While we are walking on white sand, which is changing its colours under the waves, the footprints, disappear under a new wave, as thoughts which overpower one another. ”Monuments” of the revolution are also placed on sandy beaches. The regime of Fidel Castro left hundreds of bunkers behind. They are still left as a reminder but also as a memory of the short war in the Bay of Pigs, when revolutionary forces succeeded in breaking the invasion of uniformed Cuban emigrants supported by the American aviation in 1963. Castro’s army killed about 90 and imprisoned about 1200 mercenaries, who were trained ”on the most ideal asylum for bastards”, as Che Guevara is calling the northern neighbours, in his memories of the Cuban revolution.
The Americans had no success in assassinating Fidel Castro, for years. Officially, they tried to kill him 637 times. ”When I am really dead, no one will believe it”, said Castro once.

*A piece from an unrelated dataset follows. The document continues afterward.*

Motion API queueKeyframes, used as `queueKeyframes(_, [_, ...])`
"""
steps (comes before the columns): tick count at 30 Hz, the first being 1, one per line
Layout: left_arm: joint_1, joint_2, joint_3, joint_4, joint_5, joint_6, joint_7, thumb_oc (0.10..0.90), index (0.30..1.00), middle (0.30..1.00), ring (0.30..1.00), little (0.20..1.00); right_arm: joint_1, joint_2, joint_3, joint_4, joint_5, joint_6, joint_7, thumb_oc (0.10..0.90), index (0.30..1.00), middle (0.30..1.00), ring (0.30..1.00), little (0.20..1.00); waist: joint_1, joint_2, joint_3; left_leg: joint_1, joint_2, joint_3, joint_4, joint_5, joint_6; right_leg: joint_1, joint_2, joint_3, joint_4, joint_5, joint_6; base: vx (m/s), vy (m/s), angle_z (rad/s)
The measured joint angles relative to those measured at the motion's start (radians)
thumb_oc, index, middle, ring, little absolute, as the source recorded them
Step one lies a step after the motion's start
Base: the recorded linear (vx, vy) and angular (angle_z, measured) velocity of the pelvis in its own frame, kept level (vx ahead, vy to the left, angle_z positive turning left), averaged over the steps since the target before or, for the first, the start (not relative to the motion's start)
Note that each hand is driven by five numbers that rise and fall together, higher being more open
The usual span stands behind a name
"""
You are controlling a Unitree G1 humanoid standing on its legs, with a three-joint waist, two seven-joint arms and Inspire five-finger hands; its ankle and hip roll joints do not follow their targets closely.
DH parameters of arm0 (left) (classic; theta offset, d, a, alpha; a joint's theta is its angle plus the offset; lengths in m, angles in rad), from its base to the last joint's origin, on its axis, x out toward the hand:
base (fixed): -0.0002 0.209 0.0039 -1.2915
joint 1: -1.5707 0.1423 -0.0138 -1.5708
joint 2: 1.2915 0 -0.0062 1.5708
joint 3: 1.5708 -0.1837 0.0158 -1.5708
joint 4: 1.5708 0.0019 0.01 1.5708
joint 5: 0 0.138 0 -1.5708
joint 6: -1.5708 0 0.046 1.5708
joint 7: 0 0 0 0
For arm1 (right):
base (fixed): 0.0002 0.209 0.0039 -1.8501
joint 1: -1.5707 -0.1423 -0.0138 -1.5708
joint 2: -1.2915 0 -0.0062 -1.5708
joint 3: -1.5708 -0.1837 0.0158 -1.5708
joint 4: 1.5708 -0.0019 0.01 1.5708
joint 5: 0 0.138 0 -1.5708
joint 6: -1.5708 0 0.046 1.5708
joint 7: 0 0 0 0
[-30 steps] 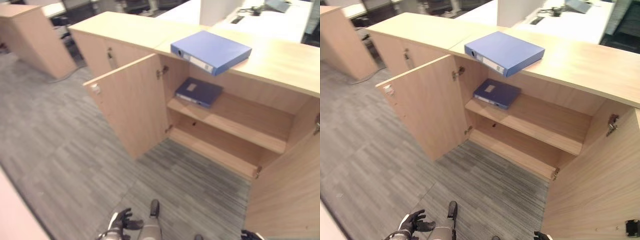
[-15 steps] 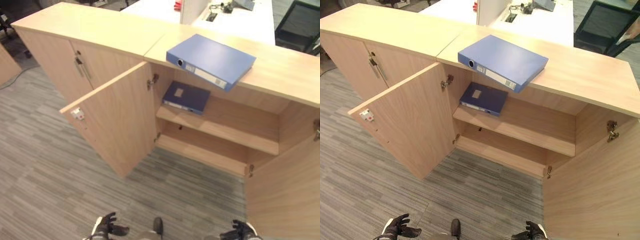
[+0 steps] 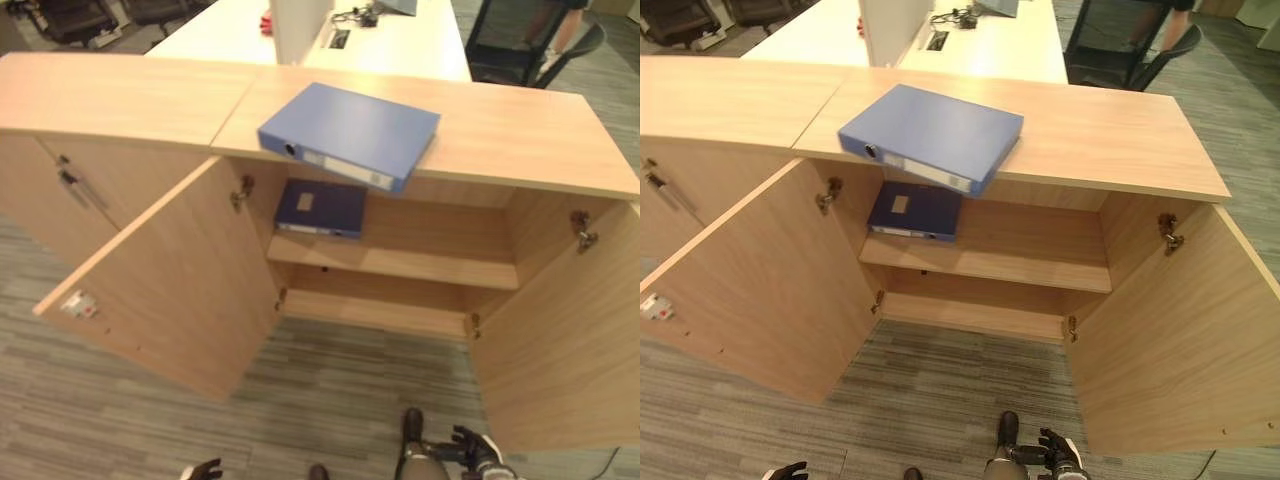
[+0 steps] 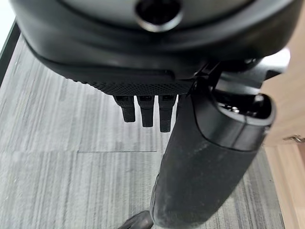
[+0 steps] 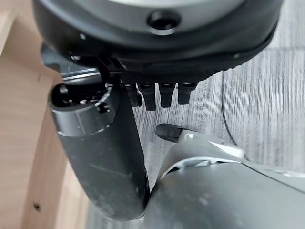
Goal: Put the empty folder in the office cabinet
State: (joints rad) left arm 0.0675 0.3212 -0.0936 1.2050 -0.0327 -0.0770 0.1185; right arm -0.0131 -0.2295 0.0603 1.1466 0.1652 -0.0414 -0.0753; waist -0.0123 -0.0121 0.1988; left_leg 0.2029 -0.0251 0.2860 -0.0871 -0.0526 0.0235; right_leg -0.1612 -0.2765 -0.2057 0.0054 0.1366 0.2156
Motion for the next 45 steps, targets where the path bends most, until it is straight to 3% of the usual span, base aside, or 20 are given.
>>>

Is he alive or is he sitting in a heavenly bar with Guevara and Hemingway, smoking his favourite ”cohiba”, drinking a mojito with mint leaves, or standing on his ship, we did not find out, but his epoch in Cuba is still alive and well.
While we are returning to the dark of the transition, we still hear the melody written for two guitars, by the swimming pool, on one cheerful evening in Santa Maria:
”Viva Cuba! Viva Serbia! Amigo Cuba! Amigo Serbia!”

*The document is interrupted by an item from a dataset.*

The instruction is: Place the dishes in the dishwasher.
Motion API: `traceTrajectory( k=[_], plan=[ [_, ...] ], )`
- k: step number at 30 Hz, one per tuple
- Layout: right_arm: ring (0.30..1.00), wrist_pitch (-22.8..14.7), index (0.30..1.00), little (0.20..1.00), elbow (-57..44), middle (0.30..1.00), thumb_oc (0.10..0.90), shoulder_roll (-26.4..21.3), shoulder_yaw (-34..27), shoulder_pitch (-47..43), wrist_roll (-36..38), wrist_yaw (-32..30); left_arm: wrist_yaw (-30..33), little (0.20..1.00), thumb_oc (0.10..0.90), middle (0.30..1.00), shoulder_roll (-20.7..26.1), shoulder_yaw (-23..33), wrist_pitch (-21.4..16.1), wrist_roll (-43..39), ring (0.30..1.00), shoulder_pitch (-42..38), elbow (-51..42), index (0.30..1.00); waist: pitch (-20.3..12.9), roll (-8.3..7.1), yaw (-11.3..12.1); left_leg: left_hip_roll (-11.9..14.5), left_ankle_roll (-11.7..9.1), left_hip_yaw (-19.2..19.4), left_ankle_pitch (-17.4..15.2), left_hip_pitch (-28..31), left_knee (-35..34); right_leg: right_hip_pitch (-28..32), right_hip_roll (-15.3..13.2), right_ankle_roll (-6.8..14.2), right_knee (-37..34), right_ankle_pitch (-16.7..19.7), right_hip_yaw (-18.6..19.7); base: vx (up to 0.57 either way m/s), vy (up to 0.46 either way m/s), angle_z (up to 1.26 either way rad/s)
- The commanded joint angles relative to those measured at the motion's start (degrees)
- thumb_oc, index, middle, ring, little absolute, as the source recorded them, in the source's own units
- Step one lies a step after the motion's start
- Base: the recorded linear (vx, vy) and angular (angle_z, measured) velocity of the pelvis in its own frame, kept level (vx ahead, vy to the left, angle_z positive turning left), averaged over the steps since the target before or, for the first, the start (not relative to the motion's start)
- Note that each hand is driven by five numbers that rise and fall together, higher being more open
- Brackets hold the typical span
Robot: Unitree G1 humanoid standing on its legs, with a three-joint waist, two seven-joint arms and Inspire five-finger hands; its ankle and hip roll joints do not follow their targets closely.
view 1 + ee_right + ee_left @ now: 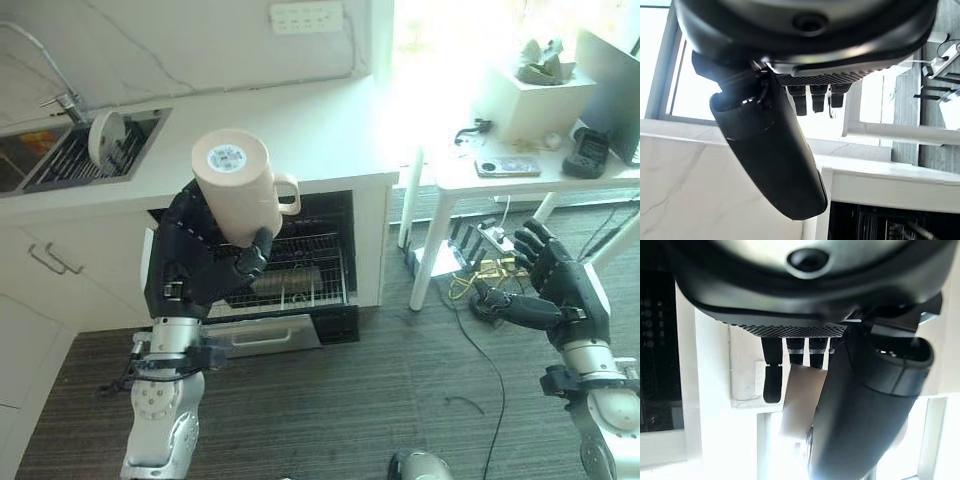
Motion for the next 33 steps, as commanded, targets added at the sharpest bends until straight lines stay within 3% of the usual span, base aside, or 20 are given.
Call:
traceTrajectory(
  k=[1, 4, 9, 10, 11, 13, 14, 15, 17, 20, 21, 24, 25, 26, 27, 28, 29, 31, 32, 33],
  plan=[
    [0.900, -7.3, 0.900, 0.900, -4.2, 0.900, 0.800, -0.8, -1.9, -5.9, -1.3, -0.4, -0.8, 0.300, 0.400, 0.300, 3.4, 3.7, -6.4, -1.6, 0.300, -4.1, -4.8, 0.300, -3.0, -0.90, 1.2, 2.5, 0.5, -3.2, -6.5, -1.5, 3.9, 3.7, -1.7, 6.6, -7.3, 2.7, 0.3, 0.10, 0.190, 0.37],
    [0.900, -7.1, 0.900, 0.900, -4.7, 0.900, 0.800, 0.0, -2.4, -6.0, -1.4, -0.6, -2.1, 0.300, 0.400, 0.300, 3.4, 4.2, -5.3, -3.1, 0.300, -4.0, -5.4, 0.300, -2.8, -1.90, 2.0, 1.8, 1.5, -3.8, -7.4, -1.5, 3.9, 3.3, -2.9, 7.6, -7.3, 3.9, -0.7, 0.07, 0.139, 0.33],
    [0.900, -5.9, 0.900, 0.900, -5.4, 0.900, 0.800, -0.6, -0.8, -7.4, -2.8, -0.9, -1.3, 0.300, 0.400, 0.300, 3.4, 3.5, -4.7, -3.0, 0.300, -4.6, -6.4, 0.300, -2.5, -2.62, 3.5, 2.2, 1.3, -4.4, -7.2, -2.1, 3.9, 3.5, -2.6, 7.0, -7.3, 2.4, -1.5, 0.01, 0.038, 0.05],
    [0.900, -4.5, 0.900, 0.900, -5.9, 0.900, 0.800, -2.7, 7.7, -11.5, 0.7, 5.0, 8.0, 0.300, 0.400, 0.300, 2.7, 1.4, -7.8, 1.9, 0.300, 0.2, -8.0, 0.300, 3.3, -6.39, 11.7, -3.1, 1.3, -11.9, 0.9, -7.8, 3.9, 6.1, 3.3, 3.5, -7.3, -1.0, 6.6, -0.03, -0.115, -0.05],
    [0.900, -5.4, 0.900, 0.900, -5.9, 0.900, 0.800, -3.4, 6.2, -9.8, 2.5, 4.8, 5.9, 0.300, 0.400, 0.300, 1.8, 1.8, -7.9, -0.2, 0.300, 1.6, -8.2, 0.300, 3.2, -6.93, 11.5, -3.5, 1.8, -8.1, 1.3, -7.4, 3.9, 6.7, 2.5, 3.4, -7.3, -1.1, 4.6, -0.05, -0.167, -0.19],
    [0.900, -7.2, 0.900, 0.900, -5.4, 0.900, 0.800, -3.4, 4.9, -8.4, 3.2, 4.7, 3.7, 0.300, 0.400, 0.300, 1.1, 2.0, -8.2, -1.2, 0.300, 2.7, -8.2, 0.300, 2.9, -6.58, 10.9, -2.1, 2.4, -3.9, -0.2, -7.2, 3.9, 6.7, 2.0, 3.5, -7.3, -1.0, 1.5, 0.01, -0.171, 0.58],
    [0.900, -7.9, 0.900, 0.900, -5.2, 0.900, 0.800, -3.3, 4.4, -7.5, 2.0, 2.4, 2.9, 0.300, 0.400, 0.300, 1.3, 2.2, -8.6, -1.2, 0.300, 3.8, -7.4, 0.300, 2.4, -5.87, 10.1, -1.8, 2.3, -3.2, -1.1, -6.2, 3.9, 7.2, 2.6, 3.2, -7.3, -1.5, 0.5, 0.11, -0.076, 1.57],
    [0.900, -7.8, 0.900, 0.900, -5.1, 0.900, 0.800, -3.2, 4.0, -7.2, 2.2, 1.8, 3.4, 0.300, 0.400, 0.300, 1.3, 2.8, -7.8, -2.3, 0.300, 4.0, -7.4, 0.300, 2.3, -5.95, 10.1, -3.3, 2.3, -4.4, -1.4, -5.3, 3.9, 7.4, 2.7, 3.0, -7.3, -1.6, 1.2, 0.16, -0.008, 1.50],
    [0.900, -7.4, 0.900, 0.900, -4.6, 0.900, 0.800, -3.0, 4.0, -7.8, 1.8, 1.5, 3.0, 0.300, 0.400, 0.300, 1.1, 3.5, -7.8, -3.8, 0.300, 4.4, -7.1, 0.300, 2.0, -5.95, 10.6, -4.1, 1.2, -5.8, 2.4, -5.0, 3.9, 7.7, 2.8, 2.5, -7.3, -2.0, 2.0, 0.11, 0.095, 0.59],
    [0.900, -6.4, 0.900, 0.900, -5.1, 0.900, 0.800, -2.7, 3.8, -8.0, 0.6, 1.1, 2.3, 0.300, 0.400, 0.300, 0.6, 3.5, -7.7, -3.8, 0.300, 4.4, -7.2, 0.300, 1.7, -5.41, 10.1, -0.9, 0.0, -4.7, 4.1, -5.4, 3.9, 8.3, 2.9, 2.3, -7.3, -2.4, 1.7, 0.12, 0.201, 0.01],
    [0.900, -6.1, 0.900, 0.900, -5.2, 0.900, 0.800, -2.4, 3.8, -7.7, -0.8, 1.1, 2.7, 0.300, 0.400, 0.300, 0.3, 2.5, -7.7, -2.7, 0.300, 3.7, -6.9, 0.300, 0.9, -3.75, 8.7, 5.5, -1.3, -4.4, 2.8, -6.6, 3.9, 8.6, 2.9, 2.6, -7.3, -2.6, 0.5, 0.16, 0.367, 0.13],
    [0.900, -7.1, 0.900, 0.900, -4.4, 0.900, 0.800, -2.8, 3.1, -7.0, -0.9, 0.9, 2.6, 0.300, 0.400, 0.300, 0.6, 1.7, -8.0, -2.1, 0.300, 2.3, -5.7, 0.300, 0.3, -2.55, 7.0, 9.7, -2.6, -4.2, 3.7, -8.4, 3.9, 9.3, 2.6, 3.0, -7.3, -2.9, -0.4, 0.16, 0.383, 0.64],
    [0.900, -7.8, 0.900, 0.900, -3.8, 0.900, 0.800, -3.7, 2.2, -7.0, 0.7, 1.2, 2.7, 0.300, 0.400, 0.300, 1.2, 1.5, -8.5, -1.9, 0.300, 1.4, -4.9, 0.300, 0.3, -2.47, 6.4, 9.2, -2.4, -4.6, 2.1, -7.9, 3.9, 10.1, 1.7, 4.1, -7.3, -3.1, -0.3, 0.32, 0.838, 0.25],
    [0.900, -7.8, 0.900, 0.900, -4.2, 0.900, 0.800, -4.0, 1.8, -7.4, 1.2, 1.2, 2.3, 0.300, 0.400, 0.300, 2.1, 1.6, -8.4, -1.7, 0.300, 0.3, -4.6, 0.300, 0.2, -1.72, 6.4, 7.4, -1.6, -6.7, 0.5, -7.4, 3.9, 10.5, -0.4, 6.0, -7.3, -0.8, -0.3, 0.31, 0.728, -0.08],
    [0.900, -7.6, 0.900, 0.900, -4.1, 0.900, 0.800, -3.7, 1.9, -7.4, 0.8, 0.8, 2.0, 0.300, 0.400, 0.300, 2.2, 1.5, -8.0, -1.5, 0.300, -0.3, -4.3, 0.300, 0.3, -1.68, 6.4, 6.6, -1.3, -6.7, 0.4, -7.2, 3.9, 11.2, -1.0, 6.7, -7.3, -0.1, -0.3, 0.46, 0.847, -0.13],
    [0.900, -6.4, 0.900, 0.900, -4.4, 0.900, 0.800, -2.5, 2.2, -7.3, 1.5, -1.0, 0.0, 0.300, 0.400, 0.300, 2.8, 1.5, -6.1, -0.4, 0.300, -2.0, -3.9, 0.300, 0.9, -2.04, 6.8, 2.8, 0.8, -7.1, -1.1, -5.8, 3.9, 14.3, -3.2, 7.9, -7.3, 5.1, -1.1, 0.37, 0.519, 0.02],
    [0.900, -6.3, 0.900, 0.900, -5.1, 0.900, 0.800, -1.5, 2.4, -6.7, 1.1, -0.9, -0.7, 0.300, 0.400, 0.300, 2.8, 1.5, -5.7, 0.3, 0.300, -2.1, -3.8, 0.300, 1.0, -1.96, 6.8, 1.7, 1.8, -7.5, -2.0, -5.0, 3.9, 14.4, -3.6, 8.1, -5.1, 7.5, -1.1, 0.40, 0.535, 0.12],
    [0.900, -6.6, 0.900, 0.900, -6.0, 0.900, 0.800, -0.5, 2.6, -5.8, 0.4, -0.4, -1.6, 0.300, 0.400, 0.300, 3.0, 1.5, -5.5, 0.9, 0.300, -1.9, -3.7, 0.300, 0.9, -1.95, 6.6, 0.3, 2.9, -7.8, -2.9, -4.2, 3.9, 12.5, -4.1, 8.3, -0.3, 8.9, -0.2, 0.19, 0.235, 0.38],
    [0.900, -6.6, 0.900, 0.900, -6.6, 0.900, 0.800, 0.7, 3.6, -5.2, -0.4, -0.5, -1.4, 0.300, 0.400, 0.300, 3.1, 1.4, -4.3, 2.0, 0.300, -2.2, -3.9, 0.300, 1.0, -1.45, 5.6, -0.7, 4.0, -8.5, -4.7, -2.3, 3.9, 8.6, -3.1, 7.7, 3.3, 10.3, 1.3, 0.18, 0.154, 0.34],
    [0.900, -6.5, 0.900, 0.900, -6.3, 0.900, 0.800, 1.1, 4.3, -5.6, 0.0, -1.0, -0.9, 0.300, 0.400, 0.300, 3.5, 1.1, -4.1, 2.5, 0.300, -2.9, -3.7, 0.300, 0.8, -1.37, 5.4, -0.7, 3.9, -8.7, -5.1, -2.1, 3.9, 7.8, -1.4, 7.3, 1.0, 9.4, 1.7, 0.27, 0.102, 0.02]
  ],
)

Cuban cuisine, a mix of Spanish, Creole and South-African cuisine, really does not have many meals and specialties. However, with its great offer of sea food, the hosts recommend cristianos (a rice plate with black beans, which is the food for the poor), then picadillo (steak with rice) or arroz con pollo (chicken with black beans). Besides white and black rum, Cuba also produces two sorts of beer – ”cristal” and ”bucanero” (pirate).


Socrealism in blue
Opposite to old Havana, a new one has grown, a modern one, built in socrealistic style, taken from the Soviet Union. But, tourist complexes, especially in Varadero, hotels, bungalows, apartments are all very modern, as in every other tourist centre in the world.